For the material below, return exactly the lines starting at the line containing "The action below" and ending at the line containing "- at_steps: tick", both ends included, and no others.
--------------------
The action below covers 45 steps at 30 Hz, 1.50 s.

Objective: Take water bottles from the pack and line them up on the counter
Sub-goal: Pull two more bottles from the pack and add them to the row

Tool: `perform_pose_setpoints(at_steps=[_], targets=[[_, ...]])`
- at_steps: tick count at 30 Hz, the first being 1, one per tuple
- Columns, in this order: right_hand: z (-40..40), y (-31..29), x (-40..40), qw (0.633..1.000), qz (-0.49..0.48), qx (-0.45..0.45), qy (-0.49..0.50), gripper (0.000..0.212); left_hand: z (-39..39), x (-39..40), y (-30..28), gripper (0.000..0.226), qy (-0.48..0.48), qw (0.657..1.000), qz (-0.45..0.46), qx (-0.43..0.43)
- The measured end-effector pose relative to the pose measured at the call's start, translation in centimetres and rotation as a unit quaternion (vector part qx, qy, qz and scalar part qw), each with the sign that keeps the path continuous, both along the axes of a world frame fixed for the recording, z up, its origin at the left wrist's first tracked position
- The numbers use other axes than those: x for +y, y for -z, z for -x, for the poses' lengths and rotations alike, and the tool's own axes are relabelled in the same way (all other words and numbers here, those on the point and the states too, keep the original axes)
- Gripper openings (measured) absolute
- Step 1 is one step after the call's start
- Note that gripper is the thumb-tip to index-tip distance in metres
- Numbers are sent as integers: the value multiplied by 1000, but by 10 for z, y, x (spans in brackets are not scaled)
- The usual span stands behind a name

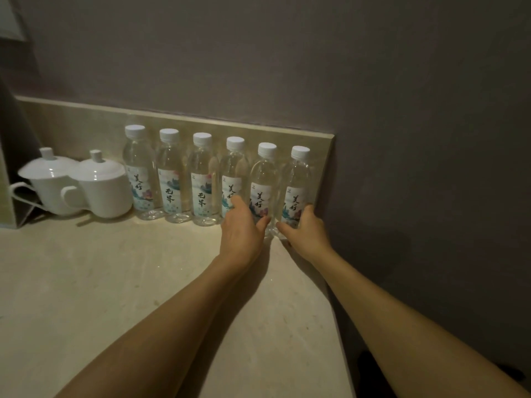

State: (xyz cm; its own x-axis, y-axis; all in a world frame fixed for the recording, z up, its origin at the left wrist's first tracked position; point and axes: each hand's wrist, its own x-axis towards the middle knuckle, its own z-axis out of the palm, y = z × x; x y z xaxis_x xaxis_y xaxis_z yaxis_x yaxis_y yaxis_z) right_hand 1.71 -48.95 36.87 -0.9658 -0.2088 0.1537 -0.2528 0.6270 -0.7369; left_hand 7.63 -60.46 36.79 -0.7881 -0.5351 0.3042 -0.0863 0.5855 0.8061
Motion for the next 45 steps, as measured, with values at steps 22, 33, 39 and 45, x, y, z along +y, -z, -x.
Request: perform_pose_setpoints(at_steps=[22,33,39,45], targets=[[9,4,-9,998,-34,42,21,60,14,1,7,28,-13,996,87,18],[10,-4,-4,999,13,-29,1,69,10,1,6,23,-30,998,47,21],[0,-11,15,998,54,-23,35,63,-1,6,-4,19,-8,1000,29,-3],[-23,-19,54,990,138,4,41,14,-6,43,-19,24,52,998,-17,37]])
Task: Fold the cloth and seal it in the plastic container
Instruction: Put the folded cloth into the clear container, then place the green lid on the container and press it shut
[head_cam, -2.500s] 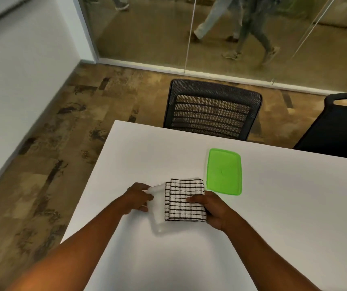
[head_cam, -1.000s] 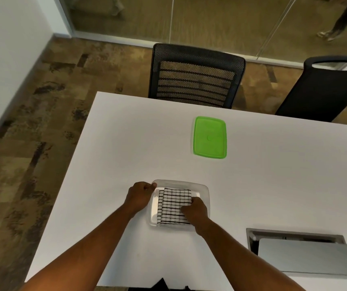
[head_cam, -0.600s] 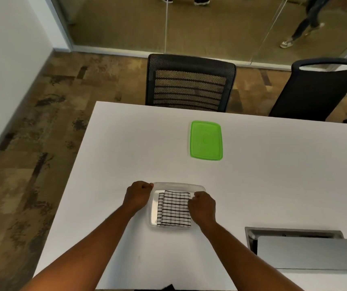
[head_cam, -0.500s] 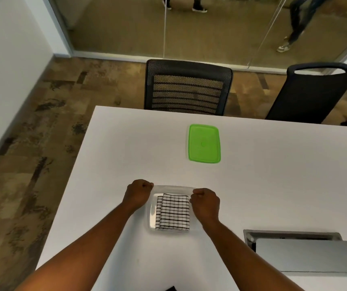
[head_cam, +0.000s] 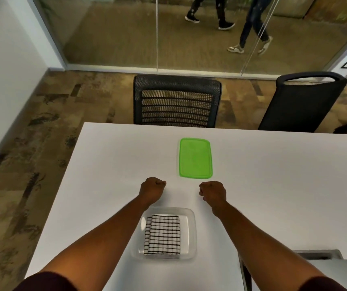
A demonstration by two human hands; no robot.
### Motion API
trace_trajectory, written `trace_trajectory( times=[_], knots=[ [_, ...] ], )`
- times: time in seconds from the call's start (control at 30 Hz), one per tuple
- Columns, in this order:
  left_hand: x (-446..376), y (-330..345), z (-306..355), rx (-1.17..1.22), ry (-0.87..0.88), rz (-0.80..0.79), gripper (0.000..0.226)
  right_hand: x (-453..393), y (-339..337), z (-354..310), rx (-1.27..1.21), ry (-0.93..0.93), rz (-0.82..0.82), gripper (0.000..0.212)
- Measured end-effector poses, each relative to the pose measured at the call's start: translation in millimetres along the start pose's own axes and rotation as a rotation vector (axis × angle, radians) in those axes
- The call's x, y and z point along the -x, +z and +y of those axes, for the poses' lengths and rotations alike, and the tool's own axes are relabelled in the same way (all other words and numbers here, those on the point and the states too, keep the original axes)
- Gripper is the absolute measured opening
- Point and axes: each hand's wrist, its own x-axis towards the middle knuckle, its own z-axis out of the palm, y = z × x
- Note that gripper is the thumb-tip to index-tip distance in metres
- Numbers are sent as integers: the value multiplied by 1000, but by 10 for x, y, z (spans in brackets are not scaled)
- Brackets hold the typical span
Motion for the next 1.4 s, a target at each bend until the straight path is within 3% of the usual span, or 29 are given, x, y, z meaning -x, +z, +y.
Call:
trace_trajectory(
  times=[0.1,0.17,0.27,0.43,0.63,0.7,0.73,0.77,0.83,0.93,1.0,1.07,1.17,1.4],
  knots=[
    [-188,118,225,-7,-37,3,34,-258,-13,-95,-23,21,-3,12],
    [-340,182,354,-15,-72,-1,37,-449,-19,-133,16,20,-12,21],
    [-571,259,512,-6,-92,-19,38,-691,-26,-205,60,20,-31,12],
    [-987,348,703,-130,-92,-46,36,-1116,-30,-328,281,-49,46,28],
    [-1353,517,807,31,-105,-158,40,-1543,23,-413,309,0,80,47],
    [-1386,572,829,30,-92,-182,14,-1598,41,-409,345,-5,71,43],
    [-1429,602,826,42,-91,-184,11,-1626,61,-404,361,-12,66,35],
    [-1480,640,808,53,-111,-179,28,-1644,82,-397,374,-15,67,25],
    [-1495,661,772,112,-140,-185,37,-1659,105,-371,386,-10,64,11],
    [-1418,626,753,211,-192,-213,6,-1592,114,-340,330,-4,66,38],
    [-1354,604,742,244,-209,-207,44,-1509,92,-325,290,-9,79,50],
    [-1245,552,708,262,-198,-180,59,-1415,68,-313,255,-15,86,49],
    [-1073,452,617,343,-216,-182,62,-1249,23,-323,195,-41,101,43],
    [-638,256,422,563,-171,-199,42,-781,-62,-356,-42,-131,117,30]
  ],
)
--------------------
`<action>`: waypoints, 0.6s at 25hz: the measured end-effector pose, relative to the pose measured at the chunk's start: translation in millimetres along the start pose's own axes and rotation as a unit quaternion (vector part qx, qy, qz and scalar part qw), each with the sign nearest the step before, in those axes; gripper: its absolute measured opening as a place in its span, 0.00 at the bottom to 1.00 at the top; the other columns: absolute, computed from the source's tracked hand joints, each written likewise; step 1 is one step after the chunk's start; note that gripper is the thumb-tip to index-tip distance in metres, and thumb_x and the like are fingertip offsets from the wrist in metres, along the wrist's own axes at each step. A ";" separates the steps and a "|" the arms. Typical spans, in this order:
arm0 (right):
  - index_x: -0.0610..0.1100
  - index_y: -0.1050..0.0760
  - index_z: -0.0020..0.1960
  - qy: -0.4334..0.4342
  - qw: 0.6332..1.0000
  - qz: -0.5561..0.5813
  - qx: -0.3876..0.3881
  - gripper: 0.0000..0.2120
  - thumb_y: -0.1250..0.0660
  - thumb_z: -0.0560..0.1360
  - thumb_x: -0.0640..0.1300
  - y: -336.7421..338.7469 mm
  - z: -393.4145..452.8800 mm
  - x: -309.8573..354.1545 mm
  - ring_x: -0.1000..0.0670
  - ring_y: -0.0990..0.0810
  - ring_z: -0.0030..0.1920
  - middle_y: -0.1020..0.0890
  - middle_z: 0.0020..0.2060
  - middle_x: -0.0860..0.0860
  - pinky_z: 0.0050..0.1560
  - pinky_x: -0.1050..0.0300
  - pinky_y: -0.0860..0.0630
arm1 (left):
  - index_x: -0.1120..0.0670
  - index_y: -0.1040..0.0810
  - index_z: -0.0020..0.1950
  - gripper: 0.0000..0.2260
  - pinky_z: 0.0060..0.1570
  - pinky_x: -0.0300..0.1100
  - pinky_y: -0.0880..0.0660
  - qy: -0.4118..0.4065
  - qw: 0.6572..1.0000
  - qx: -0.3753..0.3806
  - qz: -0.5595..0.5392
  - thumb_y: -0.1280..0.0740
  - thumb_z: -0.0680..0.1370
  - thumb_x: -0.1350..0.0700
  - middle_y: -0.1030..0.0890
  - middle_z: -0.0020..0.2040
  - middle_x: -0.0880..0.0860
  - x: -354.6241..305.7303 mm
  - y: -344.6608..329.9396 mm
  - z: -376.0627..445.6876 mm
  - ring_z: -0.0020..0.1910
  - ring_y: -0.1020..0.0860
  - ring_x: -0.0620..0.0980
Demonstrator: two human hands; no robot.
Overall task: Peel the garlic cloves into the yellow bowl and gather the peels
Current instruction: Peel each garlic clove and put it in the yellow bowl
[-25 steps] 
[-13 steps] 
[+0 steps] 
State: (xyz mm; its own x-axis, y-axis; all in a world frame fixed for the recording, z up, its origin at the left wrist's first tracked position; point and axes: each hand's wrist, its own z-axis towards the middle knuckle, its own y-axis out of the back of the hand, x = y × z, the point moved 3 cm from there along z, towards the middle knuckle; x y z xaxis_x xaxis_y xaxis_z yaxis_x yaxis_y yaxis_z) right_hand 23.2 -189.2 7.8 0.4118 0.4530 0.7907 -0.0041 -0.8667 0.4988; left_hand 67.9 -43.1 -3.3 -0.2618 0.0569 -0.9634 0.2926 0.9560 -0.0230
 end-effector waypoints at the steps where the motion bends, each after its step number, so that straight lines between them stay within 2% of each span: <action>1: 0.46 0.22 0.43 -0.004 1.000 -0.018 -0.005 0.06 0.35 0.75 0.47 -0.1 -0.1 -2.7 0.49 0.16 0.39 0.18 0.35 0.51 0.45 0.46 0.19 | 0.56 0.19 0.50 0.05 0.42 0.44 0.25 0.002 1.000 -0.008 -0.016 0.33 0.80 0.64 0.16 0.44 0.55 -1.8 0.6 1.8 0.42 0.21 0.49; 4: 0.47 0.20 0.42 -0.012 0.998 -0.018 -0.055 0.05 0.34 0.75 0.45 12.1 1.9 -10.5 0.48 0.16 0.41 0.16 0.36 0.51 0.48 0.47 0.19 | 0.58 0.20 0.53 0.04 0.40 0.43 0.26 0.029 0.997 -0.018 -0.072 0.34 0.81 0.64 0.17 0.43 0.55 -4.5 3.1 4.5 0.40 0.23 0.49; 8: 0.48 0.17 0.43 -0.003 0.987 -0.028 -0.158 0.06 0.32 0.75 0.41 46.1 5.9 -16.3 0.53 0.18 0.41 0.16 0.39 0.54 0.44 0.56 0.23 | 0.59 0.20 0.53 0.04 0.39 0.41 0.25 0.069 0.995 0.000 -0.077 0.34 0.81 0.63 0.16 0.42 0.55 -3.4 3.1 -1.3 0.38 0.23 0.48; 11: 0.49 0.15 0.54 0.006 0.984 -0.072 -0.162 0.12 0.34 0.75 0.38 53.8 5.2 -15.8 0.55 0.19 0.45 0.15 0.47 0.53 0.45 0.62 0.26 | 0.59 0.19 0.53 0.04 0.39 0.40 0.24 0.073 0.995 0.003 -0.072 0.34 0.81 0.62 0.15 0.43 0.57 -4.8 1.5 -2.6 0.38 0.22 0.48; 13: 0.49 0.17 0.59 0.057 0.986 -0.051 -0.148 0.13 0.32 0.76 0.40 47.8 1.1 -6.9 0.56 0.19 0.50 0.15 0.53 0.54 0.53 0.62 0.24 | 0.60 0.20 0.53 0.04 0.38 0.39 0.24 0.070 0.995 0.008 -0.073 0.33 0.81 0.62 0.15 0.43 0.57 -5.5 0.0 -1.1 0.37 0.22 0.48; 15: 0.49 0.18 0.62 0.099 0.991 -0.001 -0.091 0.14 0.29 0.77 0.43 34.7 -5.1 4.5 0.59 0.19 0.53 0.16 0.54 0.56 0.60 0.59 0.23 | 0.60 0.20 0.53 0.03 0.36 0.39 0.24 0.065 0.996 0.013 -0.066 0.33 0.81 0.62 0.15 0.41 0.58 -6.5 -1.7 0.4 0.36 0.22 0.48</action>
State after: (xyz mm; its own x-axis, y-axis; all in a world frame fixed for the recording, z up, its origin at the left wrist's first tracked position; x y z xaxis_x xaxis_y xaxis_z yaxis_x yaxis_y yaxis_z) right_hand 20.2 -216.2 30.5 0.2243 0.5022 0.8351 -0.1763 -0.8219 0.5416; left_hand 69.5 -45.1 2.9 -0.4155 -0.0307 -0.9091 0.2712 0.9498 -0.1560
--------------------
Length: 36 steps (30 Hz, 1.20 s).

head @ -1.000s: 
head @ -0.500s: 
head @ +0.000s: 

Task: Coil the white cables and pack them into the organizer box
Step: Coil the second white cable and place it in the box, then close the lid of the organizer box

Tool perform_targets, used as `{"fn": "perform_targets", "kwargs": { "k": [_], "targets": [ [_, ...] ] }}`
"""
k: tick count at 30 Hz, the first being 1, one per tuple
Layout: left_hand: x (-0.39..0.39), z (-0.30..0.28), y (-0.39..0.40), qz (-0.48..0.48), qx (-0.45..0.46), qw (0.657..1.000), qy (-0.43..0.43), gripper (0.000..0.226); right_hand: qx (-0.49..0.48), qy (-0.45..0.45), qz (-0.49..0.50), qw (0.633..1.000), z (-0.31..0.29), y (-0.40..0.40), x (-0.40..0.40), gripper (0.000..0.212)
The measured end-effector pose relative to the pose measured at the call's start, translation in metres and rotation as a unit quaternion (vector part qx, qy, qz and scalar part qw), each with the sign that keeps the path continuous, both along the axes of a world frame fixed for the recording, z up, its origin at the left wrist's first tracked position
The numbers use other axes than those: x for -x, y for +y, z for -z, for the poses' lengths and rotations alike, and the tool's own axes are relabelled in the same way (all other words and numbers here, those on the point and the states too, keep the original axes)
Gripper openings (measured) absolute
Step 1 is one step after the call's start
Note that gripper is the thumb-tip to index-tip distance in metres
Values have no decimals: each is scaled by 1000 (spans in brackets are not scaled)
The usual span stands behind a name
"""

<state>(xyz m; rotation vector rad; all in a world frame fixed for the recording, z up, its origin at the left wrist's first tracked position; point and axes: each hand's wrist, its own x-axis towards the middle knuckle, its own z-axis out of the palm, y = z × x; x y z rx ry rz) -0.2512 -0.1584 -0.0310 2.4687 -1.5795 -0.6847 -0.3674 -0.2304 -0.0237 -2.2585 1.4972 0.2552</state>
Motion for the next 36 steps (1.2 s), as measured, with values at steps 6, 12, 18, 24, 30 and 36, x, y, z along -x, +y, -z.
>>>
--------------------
Answer to this task:
The action below covers 45 steps at 30 Hz, 1.50 s.

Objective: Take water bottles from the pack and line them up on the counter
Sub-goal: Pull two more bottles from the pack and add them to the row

Tool: `perform_pose_setpoints(at_steps=[_], targets=[[_, ...]])`
- at_steps: tick count at 30 Hz, the first being 1, one per tuple

This output requires nothing more.